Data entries
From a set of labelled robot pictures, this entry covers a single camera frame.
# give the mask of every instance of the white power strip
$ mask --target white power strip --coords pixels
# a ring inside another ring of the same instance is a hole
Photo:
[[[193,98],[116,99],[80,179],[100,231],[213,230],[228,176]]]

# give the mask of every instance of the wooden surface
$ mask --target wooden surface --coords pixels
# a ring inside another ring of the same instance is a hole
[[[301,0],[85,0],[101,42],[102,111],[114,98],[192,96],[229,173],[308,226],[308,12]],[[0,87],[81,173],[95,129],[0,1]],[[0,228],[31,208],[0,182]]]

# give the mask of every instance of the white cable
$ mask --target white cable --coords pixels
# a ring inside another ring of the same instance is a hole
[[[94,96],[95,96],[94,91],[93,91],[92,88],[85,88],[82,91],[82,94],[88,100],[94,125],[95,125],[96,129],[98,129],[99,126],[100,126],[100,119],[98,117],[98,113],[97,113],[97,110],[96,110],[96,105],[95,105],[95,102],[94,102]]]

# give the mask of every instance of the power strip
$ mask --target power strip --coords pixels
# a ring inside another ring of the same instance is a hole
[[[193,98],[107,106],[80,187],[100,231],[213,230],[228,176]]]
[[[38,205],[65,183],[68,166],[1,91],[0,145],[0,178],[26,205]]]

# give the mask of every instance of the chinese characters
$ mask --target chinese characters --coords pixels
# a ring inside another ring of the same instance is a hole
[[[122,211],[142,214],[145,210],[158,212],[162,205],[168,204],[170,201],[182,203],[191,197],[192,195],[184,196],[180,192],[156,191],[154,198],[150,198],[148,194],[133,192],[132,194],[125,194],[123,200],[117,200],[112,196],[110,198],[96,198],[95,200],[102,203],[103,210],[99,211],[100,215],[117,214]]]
--
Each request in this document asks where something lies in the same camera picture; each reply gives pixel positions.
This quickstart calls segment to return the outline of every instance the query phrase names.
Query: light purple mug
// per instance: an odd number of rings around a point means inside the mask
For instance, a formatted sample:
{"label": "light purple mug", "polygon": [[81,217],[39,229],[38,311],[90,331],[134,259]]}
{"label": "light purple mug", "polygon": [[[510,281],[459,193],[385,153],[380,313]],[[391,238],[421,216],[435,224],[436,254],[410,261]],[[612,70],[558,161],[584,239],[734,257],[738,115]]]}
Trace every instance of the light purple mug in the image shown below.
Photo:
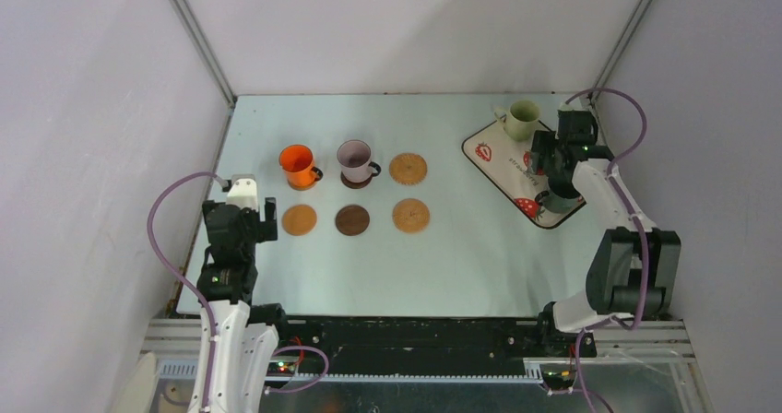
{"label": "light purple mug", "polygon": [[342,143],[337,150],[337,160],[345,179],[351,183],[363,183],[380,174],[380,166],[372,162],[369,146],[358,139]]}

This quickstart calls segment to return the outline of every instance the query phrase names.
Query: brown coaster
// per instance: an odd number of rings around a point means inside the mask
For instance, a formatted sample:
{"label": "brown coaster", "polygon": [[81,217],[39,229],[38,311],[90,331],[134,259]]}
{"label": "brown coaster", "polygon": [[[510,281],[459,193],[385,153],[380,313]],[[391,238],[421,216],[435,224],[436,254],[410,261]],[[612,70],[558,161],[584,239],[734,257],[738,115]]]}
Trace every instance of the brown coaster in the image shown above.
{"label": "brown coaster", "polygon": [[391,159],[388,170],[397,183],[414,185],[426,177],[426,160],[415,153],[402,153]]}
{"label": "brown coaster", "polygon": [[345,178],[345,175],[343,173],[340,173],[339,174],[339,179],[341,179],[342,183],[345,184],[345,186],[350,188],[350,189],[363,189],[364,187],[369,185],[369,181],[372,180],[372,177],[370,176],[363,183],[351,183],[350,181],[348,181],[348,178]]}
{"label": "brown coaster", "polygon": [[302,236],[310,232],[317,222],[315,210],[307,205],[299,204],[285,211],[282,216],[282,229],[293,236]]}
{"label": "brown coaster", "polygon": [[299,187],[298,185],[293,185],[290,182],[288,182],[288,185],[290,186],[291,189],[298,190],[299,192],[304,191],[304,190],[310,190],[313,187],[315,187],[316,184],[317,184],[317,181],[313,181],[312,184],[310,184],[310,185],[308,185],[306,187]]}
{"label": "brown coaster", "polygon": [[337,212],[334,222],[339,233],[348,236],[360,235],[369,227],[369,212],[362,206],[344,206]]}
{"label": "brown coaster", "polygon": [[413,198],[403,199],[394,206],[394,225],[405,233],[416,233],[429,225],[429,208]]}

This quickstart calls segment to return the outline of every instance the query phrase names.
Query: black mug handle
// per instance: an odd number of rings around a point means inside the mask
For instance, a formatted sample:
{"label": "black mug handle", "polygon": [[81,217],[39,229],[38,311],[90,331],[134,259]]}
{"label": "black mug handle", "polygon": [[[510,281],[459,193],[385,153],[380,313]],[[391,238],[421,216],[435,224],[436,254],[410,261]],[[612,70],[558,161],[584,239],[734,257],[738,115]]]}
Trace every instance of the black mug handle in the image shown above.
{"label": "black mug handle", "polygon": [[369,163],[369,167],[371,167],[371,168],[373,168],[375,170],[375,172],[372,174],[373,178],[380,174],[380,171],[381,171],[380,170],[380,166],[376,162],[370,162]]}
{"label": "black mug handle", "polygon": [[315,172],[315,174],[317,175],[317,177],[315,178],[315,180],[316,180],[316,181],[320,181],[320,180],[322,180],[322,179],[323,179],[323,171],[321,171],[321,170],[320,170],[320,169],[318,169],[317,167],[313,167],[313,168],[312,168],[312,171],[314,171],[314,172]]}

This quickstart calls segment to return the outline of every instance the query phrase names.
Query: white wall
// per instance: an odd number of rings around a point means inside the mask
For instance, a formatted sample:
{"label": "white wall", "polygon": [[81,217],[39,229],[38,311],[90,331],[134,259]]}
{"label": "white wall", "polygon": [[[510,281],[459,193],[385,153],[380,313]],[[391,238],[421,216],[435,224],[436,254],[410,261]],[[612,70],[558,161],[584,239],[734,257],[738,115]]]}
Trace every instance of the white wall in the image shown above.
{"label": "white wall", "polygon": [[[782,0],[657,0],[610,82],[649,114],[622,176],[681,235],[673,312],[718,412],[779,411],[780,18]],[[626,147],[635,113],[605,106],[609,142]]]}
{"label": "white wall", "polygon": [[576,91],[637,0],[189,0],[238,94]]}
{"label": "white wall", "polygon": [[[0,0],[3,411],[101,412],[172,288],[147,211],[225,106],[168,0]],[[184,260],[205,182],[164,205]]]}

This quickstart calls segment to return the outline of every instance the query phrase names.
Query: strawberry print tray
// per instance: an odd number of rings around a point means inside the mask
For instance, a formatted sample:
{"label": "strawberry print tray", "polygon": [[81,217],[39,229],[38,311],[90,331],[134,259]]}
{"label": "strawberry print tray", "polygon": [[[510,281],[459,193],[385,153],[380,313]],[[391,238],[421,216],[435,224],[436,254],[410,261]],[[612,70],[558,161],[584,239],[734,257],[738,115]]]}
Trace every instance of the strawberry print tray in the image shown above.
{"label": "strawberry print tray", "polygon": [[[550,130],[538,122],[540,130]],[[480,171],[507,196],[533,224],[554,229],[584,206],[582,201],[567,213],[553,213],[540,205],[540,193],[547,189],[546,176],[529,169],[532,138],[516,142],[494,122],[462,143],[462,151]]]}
--
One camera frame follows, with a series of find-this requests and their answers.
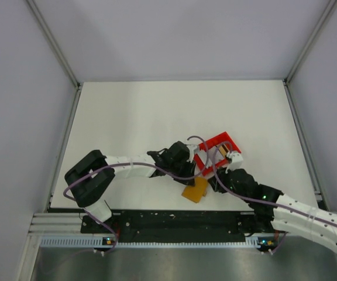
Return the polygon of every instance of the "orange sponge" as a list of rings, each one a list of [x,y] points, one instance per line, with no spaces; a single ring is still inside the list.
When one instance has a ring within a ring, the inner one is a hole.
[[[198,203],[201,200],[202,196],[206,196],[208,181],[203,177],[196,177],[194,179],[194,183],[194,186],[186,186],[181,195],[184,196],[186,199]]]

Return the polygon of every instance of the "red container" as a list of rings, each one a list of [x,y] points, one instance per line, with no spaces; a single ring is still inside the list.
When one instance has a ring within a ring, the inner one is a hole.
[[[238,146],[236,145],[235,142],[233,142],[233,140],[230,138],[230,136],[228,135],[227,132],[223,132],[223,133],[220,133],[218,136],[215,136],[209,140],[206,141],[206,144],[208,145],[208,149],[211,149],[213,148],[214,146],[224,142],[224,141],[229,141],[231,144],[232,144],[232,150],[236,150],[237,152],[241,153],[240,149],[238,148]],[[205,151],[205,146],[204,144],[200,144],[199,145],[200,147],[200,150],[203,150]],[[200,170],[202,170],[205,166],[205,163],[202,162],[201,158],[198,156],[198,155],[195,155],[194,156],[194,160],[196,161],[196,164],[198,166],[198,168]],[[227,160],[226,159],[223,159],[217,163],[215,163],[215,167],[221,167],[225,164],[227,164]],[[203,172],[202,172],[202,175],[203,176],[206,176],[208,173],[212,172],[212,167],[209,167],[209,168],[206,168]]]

__Problem details__:
Check each line in the records above for the word "strip". Return those that have it.

__Response box__:
# give the mask of every instance of the white power strip
$ mask --target white power strip --coords pixels
# give the mask of every instance of the power strip
$ mask --target power strip --coords pixels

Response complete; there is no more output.